**What is being asked**
Reproduce all records below exactly.

(Given entries)

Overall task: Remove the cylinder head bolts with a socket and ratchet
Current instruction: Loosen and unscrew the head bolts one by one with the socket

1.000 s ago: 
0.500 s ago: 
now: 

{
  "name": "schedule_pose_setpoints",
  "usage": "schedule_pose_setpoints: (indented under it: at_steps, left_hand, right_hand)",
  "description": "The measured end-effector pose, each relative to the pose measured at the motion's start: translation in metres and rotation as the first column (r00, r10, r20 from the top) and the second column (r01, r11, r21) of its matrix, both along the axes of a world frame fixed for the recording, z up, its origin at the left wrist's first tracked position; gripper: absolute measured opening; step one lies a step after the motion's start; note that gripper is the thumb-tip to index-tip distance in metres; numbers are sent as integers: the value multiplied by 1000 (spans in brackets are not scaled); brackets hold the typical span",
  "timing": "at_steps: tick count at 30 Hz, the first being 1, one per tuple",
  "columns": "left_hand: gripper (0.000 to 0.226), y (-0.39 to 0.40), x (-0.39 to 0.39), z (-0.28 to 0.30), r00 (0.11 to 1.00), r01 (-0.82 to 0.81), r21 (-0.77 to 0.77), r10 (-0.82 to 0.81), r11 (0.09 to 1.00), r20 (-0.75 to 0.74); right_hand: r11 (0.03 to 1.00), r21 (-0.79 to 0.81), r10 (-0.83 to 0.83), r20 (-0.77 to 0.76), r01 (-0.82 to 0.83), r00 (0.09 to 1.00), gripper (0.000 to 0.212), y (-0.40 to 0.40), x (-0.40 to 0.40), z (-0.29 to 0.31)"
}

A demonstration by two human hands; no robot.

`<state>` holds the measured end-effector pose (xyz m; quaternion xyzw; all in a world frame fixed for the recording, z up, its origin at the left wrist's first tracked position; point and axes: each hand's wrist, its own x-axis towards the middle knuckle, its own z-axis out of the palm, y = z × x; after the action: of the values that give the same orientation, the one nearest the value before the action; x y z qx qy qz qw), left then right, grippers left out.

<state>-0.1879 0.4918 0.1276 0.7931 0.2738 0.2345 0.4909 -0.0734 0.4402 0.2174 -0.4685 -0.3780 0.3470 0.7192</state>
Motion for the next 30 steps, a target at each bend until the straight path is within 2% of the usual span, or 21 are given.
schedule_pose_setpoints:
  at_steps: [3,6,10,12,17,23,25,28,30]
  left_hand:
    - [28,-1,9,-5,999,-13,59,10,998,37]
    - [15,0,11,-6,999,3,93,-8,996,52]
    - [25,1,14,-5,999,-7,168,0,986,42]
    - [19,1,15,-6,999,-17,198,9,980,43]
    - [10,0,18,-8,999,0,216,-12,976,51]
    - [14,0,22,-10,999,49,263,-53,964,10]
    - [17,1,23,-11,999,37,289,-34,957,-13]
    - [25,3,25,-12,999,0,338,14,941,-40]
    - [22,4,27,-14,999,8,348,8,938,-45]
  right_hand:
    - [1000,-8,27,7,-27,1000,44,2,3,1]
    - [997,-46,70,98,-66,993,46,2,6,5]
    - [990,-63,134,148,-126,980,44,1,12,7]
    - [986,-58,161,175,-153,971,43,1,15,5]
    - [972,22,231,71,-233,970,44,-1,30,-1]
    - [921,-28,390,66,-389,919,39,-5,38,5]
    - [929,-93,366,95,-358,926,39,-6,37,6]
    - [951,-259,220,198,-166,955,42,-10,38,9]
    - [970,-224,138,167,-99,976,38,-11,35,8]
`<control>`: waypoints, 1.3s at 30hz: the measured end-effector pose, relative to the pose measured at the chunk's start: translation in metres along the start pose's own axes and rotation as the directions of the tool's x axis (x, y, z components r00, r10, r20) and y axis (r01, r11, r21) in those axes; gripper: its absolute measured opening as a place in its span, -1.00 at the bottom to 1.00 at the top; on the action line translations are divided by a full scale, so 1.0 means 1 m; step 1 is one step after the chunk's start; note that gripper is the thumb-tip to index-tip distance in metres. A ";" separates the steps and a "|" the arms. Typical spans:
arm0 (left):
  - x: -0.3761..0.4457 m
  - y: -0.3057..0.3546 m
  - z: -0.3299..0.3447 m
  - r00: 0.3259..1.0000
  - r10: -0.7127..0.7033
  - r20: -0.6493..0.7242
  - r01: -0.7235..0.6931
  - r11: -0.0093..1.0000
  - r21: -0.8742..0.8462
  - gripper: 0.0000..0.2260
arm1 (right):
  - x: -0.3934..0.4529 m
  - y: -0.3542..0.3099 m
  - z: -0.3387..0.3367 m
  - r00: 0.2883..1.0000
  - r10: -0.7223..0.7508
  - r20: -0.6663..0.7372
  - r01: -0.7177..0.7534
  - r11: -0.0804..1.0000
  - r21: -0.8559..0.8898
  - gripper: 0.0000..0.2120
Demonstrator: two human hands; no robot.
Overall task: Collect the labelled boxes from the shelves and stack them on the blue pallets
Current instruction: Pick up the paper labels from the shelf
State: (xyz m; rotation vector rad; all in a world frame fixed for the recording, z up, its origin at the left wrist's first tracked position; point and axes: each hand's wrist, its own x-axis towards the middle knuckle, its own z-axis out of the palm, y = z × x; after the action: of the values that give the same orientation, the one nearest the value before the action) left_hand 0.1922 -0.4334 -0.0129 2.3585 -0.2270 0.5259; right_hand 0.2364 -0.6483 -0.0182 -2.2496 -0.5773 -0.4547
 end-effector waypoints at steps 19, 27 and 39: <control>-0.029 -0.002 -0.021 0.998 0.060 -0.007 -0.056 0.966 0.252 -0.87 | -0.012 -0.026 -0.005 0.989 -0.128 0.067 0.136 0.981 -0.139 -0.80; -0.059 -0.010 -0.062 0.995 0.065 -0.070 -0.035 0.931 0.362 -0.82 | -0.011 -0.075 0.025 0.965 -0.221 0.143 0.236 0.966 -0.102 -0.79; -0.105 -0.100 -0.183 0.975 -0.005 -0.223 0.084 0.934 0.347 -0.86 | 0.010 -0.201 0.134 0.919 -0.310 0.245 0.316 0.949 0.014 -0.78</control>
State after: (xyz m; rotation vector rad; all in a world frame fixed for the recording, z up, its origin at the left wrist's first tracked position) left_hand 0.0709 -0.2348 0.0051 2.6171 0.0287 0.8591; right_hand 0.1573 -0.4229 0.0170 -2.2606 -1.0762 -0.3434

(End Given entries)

**Task solution**
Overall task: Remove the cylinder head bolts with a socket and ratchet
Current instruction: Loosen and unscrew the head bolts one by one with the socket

1.000 s ago: 
0.500 s ago: 
now: 

{
  "name": "schedule_pose_setpoints",
  "usage": "schedule_pose_setpoints: (indented under it: at_steps, left_hand, right_hand)",
  "description": "The measured end-effector pose, each relative to the pose measured at the motion's start: translation in metres and rotation as the first column (r00, r10, r20 from the top) and the second column (r01, r11, r21) of its matrix, both along the axes of a world frame fixed for the recording, z up, its origin at the left wrist's first tracked position; gripper: absolute measured opening; step one lies a step after the motion's start; note that gripper is the thumb-tip to index-tip distance in metres; numbers are sent as integers: the value multiplied by 1000 (spans in brackets are not scaled); brackets hold the typical span",
  "timing": "at_steps: tick count at 30 Hz, the first being 1, one per tuple",
  "columns": "left_hand: gripper (0.000 to 0.226), y (-0.39 to 0.40), x (-0.39 to 0.39), z (-0.28 to 0.30), r00 (0.11 to 1.00), r01 (-0.82 to 0.81), r21 (-0.77 to 0.77), r10 (-0.82 to 0.81), r11 (0.09 to 1.00), r20 (-0.75 to 0.74); right_hand: r11 (0.03 to 1.00), r21 (-0.79 to 0.81), r10 (-0.83 to 0.83), r20 (-0.77 to 0.76), r01 (-0.82 to 0.83), r00 (0.09 to 1.00), gripper (0.000 to 0.212), y (-0.40 to 0.40), x (-0.40 to 0.40), z (-0.29 to 0.31)"
}

A demonstration by two human hands; no robot.

`<state>` holds the measured end-effector pose (xyz m; quaternion xyzw; all in a world frame fixed for the recording, z up, its origin at the left wrist's first tracked position; point and axes: each hand's wrist, its own x-axis towards the middle knuckle, its own z-axis out of the palm, y = z × x; after the action: of the values that give the same orientation, the one nearest the value before the action; x y z qx qy qz qw), left then right, grippers left out.

<state>-0.1879 0.4918 0.1276 0.7931 0.2738 0.2345 0.4909 -0.0734 0.4402 0.2174 -0.4685 -0.3780 0.3470 0.7192</state>
Motion for the next 30 steps, a target at each bend until the straight path is within 2% of the usual span, or 21 are given.
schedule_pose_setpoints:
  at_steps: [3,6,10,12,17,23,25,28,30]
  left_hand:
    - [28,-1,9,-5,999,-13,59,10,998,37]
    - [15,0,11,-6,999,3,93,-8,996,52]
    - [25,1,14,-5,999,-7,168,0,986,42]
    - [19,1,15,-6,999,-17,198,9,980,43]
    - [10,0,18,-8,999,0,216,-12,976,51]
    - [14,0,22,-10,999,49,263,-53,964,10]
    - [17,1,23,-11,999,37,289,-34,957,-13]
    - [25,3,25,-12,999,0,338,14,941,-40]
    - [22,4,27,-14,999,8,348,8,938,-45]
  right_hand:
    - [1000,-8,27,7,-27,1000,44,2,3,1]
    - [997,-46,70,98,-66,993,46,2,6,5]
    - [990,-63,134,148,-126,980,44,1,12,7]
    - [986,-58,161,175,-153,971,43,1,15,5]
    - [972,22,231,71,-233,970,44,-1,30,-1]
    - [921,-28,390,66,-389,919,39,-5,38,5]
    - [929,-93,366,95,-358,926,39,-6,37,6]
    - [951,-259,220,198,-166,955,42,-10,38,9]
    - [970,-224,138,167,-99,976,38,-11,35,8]
`<control>`: waypoints, 1.3s at 30hz: the measured end-effector pose, relative to the pose measured at the chunk's start: translation in metres along the start pose's own axes and rotation as the directions of the tool's x axis (x, y, z components r00, r10, r20) and y axis (r01, r11, r21) in those axes; gripper: its absolute measured opening as a place in its span, -1.00 at the bottom to 1.00 at the top; on the action line translations are divided by a full scale, so 1.0 means 1 m; step 1 is one step after the chunk's start; note that gripper is the thumb-tip to index-tip distance in metres. A ";" separates the steps and a "|" the arms. Typical spans:
arm0 (left):
  - x: -0.3761..0.4457 m
  - y: -0.3057..0.3546 m
  - z: -0.3299..0.3447 m
  - r00: 0.3259..1.0000
  - r10: -0.7127..0.7033
  - r20: -0.6493..0.7242
  - r01: -0.7235..0.6931
  - r11: -0.0093..1.0000
  - r21: -0.8742..0.8462
  - gripper: 0.0000..0.2260
arm1 (right):
  - x: -0.3934..0.4529 m
  - y: -0.3542..0.3099 m
  - z: -0.3387..0.3367 m
  - r00: 0.2883..1.0000
  - r10: -0.7223..0.7508
  - r20: -0.6663..0.7372
  - r01: -0.7177..0.7534
  - r11: -0.0804..1.0000
  - r21: -0.8559..0.8898
  - gripper: 0.0000..0.2120
Demonstrator: two human hands; no robot.
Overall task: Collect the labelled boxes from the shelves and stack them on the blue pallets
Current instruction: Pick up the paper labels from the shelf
State: (xyz m; rotation vector rad; all in a world frame fixed for the recording, z up, its origin at the left wrist's first tracked position; point and axes: each hand's wrist, its own x-axis towards the middle knuckle, its own z-axis out of the palm, y = z × x; after the action: of the values that give the same orientation, the one nearest the value before the action) left_hand 0.1922 -0.4334 -0.0129 2.3585 -0.2270 0.5259; right_hand 0.2364 -0.6483 -0.0182 -2.2496 -0.5773 -0.4547
 end-effector waypoints at steps 19, 27 and 39: <control>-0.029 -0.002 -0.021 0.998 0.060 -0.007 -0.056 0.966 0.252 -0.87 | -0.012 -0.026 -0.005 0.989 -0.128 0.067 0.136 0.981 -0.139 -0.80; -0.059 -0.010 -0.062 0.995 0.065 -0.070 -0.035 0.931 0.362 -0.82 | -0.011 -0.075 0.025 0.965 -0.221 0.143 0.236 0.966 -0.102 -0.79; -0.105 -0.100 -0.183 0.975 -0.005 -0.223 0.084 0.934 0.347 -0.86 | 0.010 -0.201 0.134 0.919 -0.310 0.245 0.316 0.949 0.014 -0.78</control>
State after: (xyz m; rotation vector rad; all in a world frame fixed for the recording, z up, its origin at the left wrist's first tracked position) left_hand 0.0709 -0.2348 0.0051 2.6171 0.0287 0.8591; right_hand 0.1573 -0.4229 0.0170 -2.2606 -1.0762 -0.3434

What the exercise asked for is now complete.